Work order
A word-for-word restatement of the listing is the only acceptable answer.
*** Block opens ***
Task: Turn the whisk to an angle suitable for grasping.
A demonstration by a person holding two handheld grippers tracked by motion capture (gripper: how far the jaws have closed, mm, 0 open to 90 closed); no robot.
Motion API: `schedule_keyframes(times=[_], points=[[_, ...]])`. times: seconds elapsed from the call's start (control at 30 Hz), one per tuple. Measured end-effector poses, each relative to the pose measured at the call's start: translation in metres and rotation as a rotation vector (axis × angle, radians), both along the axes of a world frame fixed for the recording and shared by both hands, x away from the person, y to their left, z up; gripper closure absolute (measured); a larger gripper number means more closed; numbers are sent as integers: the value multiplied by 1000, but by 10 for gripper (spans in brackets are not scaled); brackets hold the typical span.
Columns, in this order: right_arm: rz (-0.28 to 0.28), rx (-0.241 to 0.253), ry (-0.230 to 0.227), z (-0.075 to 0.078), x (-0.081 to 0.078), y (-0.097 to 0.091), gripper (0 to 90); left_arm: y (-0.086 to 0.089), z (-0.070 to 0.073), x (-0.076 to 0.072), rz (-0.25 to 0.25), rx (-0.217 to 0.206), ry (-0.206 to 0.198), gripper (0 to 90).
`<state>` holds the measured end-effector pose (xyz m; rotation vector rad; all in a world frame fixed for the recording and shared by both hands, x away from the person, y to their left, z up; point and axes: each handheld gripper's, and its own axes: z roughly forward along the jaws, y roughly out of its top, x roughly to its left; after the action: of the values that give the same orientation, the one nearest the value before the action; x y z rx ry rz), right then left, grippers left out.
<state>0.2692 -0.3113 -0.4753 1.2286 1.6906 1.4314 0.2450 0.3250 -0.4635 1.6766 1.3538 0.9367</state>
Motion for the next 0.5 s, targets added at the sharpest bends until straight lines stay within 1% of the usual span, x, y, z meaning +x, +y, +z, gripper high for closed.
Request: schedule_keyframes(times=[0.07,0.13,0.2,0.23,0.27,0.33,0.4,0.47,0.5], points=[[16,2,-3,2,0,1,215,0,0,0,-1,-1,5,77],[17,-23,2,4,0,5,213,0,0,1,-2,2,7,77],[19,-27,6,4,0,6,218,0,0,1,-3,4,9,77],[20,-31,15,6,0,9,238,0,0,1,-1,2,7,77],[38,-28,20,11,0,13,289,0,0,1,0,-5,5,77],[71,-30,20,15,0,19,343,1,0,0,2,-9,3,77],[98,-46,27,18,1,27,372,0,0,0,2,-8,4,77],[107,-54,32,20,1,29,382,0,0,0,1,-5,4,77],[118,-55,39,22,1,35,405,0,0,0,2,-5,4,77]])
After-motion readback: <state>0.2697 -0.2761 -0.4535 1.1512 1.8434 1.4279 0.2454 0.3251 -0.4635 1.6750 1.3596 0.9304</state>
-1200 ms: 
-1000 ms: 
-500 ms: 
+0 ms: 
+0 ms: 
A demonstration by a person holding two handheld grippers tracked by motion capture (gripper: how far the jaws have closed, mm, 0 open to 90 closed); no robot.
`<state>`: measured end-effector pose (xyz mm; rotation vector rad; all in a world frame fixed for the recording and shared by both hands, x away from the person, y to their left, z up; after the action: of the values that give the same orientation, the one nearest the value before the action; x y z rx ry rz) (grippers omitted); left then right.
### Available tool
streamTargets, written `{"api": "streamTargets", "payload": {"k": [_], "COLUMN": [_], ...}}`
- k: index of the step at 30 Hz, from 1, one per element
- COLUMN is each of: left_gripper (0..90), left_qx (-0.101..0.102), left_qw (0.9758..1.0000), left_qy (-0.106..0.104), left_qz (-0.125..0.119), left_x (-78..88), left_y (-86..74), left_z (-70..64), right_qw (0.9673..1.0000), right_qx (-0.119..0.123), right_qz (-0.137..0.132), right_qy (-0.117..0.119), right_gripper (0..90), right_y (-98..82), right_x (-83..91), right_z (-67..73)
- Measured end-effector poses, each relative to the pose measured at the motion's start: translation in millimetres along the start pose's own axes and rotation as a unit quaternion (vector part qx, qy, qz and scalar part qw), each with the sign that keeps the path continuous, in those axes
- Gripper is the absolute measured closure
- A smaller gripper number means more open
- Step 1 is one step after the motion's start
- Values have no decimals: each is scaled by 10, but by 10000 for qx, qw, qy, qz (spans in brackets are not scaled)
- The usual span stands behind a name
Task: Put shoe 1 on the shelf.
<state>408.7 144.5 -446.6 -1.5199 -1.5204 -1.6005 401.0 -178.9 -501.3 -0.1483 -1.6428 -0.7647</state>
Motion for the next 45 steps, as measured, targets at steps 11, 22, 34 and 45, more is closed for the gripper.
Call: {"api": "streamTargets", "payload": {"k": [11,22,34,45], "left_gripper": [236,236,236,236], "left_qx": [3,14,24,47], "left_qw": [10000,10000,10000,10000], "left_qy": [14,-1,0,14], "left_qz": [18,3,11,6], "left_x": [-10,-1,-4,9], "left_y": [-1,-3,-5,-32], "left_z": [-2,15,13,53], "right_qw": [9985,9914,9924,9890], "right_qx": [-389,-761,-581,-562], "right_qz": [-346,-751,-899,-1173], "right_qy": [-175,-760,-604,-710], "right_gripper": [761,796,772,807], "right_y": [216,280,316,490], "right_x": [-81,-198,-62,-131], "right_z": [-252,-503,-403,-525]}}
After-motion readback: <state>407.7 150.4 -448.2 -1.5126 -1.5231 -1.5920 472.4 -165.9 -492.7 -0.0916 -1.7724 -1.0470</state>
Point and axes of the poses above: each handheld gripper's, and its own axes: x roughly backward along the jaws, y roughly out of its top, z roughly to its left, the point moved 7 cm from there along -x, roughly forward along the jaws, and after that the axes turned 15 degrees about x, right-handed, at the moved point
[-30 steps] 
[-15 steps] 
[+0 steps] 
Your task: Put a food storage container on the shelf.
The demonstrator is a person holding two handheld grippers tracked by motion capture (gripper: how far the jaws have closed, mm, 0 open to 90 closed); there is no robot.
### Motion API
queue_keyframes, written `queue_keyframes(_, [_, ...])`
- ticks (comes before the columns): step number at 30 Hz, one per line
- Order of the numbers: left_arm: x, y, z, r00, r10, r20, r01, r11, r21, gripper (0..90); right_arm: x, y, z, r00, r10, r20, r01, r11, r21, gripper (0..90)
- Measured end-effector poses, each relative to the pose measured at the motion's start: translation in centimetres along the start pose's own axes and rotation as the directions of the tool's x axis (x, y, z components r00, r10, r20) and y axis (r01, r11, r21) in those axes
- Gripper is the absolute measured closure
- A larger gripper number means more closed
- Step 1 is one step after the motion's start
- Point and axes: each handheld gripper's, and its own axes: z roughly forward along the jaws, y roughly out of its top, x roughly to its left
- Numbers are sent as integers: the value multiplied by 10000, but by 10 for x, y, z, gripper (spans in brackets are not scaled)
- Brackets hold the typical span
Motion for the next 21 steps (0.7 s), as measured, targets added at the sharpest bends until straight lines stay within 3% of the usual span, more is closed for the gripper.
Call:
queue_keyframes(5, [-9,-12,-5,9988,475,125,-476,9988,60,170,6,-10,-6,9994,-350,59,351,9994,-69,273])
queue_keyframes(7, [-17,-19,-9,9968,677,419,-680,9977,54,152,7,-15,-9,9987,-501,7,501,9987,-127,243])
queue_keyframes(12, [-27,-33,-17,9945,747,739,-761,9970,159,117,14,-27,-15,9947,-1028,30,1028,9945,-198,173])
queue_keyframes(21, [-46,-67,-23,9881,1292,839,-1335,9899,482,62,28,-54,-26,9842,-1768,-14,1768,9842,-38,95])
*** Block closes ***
Response
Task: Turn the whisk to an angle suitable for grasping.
A demonstration by a person holding two handheld grippers tracked by motion capture (gripper: how far the jaws have closed, mm, 0 open to 90 closed); no robot.
Motion API: `schedule_keyframes(times=[_], points=[[_, ...]])`. times: seconds elapsed from the call's start (control at 30 Hz), one per tuple. Measured end-effector poses, each relative to the pose measured at the call's start: translation in metres and rotation as a rotation vector (axis × angle, radians), both along the axes of a world frame fixed for the recording and shared by both hands, x away from the person, y to their left, z up; gripper closure absolute (measured); a larger gripper number means more closed; numbers are sent as integers: the value multiplied by 1000, but by 10 for gripper (spans in brackets are not scaled); brackets hold the typical span.
Columns, in this order: right_arm: rz (-0.28 to 0.28), rx (-0.241 to 0.253), ry (-0.230 to 0.227), z (-0.075 to 0.078), x (-0.081 to 0.078), y (-0.097 to 0.091), gripper (0 to 90); left_arm: y (-0.086 to 0.089), z (-0.070 to 0.073), x (-0.076 to 0.072), rz (-0.25 to 0.25), rx (-0.217 to 0.206), ry (-0.206 to 0.198), gripper (0 to 90).
`<state>` holds the measured end-effector pose (xyz m; rotation vector rad; all in a world frame fixed for the recording and shared by both hands, x away from the person, y to their left, z up; point and axes: each handheld gripper's, and its own axes: z roughly forward along the jaws, y roughly out of its top, x roughly to its left; after the action: of the values that give the same orientation, the one nearest the value before the action; x y z rx ry rz), right then left, grippers left out.
<state>0.2692 -0.3113 -0.4753 1.2286 1.6906 1.4314 0.2450 0.3250 -0.4635 1.6766 1.3538 0.9367</state>
Motion for the next 0.5 s, targets added at the sharpest bends until straight lines stay within 1% of the usual span, x, y, z meaning +x, +y, +z, gripper high for closed.
Request: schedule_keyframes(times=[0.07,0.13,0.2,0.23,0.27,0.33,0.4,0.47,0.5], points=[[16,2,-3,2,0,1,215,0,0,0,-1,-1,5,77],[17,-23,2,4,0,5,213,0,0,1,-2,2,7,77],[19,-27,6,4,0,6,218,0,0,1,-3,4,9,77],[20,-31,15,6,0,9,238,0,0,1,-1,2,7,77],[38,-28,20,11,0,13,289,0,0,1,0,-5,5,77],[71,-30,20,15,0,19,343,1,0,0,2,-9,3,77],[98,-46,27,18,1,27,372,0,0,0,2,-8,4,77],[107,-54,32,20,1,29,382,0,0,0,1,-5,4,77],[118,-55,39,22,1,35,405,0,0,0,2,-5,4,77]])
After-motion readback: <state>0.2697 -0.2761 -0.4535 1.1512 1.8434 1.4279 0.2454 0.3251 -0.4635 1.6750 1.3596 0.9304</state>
-1200 ms: 
-1000 ms: 
-500 ms: 
+0 ms: 
+0 ms: 
A demonstration by a person holding two handheld grippers tracked by motion capture (gripper: how far the jaws have closed, mm, 0 open to 90 closed); no robot.
`<state>`: measured end-effector pose (xyz mm; rotation vector rad; all in a world frame fixed for the recording and shared by both hands, x away from the person, y to their left, z up; after the action: of the values that give the same orientation, the one nearest the value before the action; x y z rx ry rz) (grippers omitted); left then right.
### Available tool
streamTargets, written `{"api": "streamTargets", "payload": {"k": [_], "COLUMN": [_], ...}}`
- k: index of the step at 30 Hz, from 1, one per element
- COLUMN is each of: left_gripper (0..90), left_qx (-0.101..0.102), left_qw (0.9758..1.0000), left_qy (-0.106..0.104), left_qz (-0.125..0.119), left_x (-78..88), left_y (-86..74), left_z (-70..64), right_qw (0.9673..1.0000), right_qx (-0.119..0.123), right_qz (-0.137..0.132), right_qy (-0.117..0.119), right_gripper (0..90), right_y (-98..82), right_x (-83..91), right_z (-67..73)
- Measured end-effector poses, each relative to the pose measured at the motion's start: translation in millimetres along the start pose's own axes and rotation as a unit quaternion (vector part qx, qy, qz and scalar part qw), each with the sign that keeps the path continuous, in those axes
- Gripper is the absolute measured closure
- A smaller gripper number means more open
- Step 1 is one step after the motion's start
- Values have no decimals: each is scaled by 10, but by 10000 for qx, qw, qy, qz (spans in brackets are not scaled)
- The usual span stands behind a name
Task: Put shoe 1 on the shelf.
<state>408.7 144.5 -446.6 -1.5199 -1.5204 -1.6005 401.0 -178.9 -501.3 -0.1483 -1.6428 -0.7647</state>
Motion for the next 45 steps, as measured, targets at steps 11, 22, 34 and 45, more is closed for the gripper.
Call: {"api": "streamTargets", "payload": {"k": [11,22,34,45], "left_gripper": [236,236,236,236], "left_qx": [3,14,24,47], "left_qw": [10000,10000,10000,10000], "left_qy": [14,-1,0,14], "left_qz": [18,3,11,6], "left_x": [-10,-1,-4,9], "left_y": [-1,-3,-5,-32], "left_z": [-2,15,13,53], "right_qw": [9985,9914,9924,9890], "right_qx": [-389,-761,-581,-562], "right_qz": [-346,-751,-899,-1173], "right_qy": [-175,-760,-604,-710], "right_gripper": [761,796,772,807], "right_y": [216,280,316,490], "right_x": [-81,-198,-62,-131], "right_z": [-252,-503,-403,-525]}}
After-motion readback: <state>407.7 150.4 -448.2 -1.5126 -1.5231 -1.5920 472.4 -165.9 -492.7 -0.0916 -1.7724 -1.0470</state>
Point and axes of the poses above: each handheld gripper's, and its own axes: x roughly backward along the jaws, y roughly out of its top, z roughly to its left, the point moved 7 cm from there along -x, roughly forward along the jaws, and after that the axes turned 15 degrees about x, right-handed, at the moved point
[-30 steps] 
[-15 steps] 
[+0 steps] 
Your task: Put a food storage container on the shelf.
The demonstrator is a person holding two handheld grippers tracked by motion capture (gripper: how far the jaws have closed, mm, 0 open to 90 closed); there is no robot.
### Motion API
queue_keyframes, written `queue_keyframes(_, [_, ...])`
- ticks (comes before the columns): step number at 30 Hz, one per line
- Order of the numbers: left_arm: x, y, z, r00, r10, r20, r01, r11, r21, gripper (0..90); right_arm: x, y, z, r00, r10, r20, r01, r11, r21, gripper (0..90)
- Measured end-effector poses, each relative to the pose measured at the motion's start: translation in centimetres along the start pose's own axes and rotation as the directions of the tool's x axis (x, y, z components r00, r10, r20) and y axis (r01, r11, r21) in those axes
- Gripper is the absolute measured closure
- A larger gripper number means more closed
- Step 1 is one step after the motion's start
- Point and axes: each handheld gripper's, and its own axes: z roughly forward along the jaws, y roughly out of its top, x roughly to its left
- Numbers are sent as integers: the value multiplied by 10000, but by 10 for x, y, z, gripper (spans in brackets are not scaled)
- Brackets hold the typical span
Motion for the next 21 steps (0.7 s), as measured, targets added at the sharpest bends until straight lines stay within 3% of the usual span, more is closed for the gripper.
Call:
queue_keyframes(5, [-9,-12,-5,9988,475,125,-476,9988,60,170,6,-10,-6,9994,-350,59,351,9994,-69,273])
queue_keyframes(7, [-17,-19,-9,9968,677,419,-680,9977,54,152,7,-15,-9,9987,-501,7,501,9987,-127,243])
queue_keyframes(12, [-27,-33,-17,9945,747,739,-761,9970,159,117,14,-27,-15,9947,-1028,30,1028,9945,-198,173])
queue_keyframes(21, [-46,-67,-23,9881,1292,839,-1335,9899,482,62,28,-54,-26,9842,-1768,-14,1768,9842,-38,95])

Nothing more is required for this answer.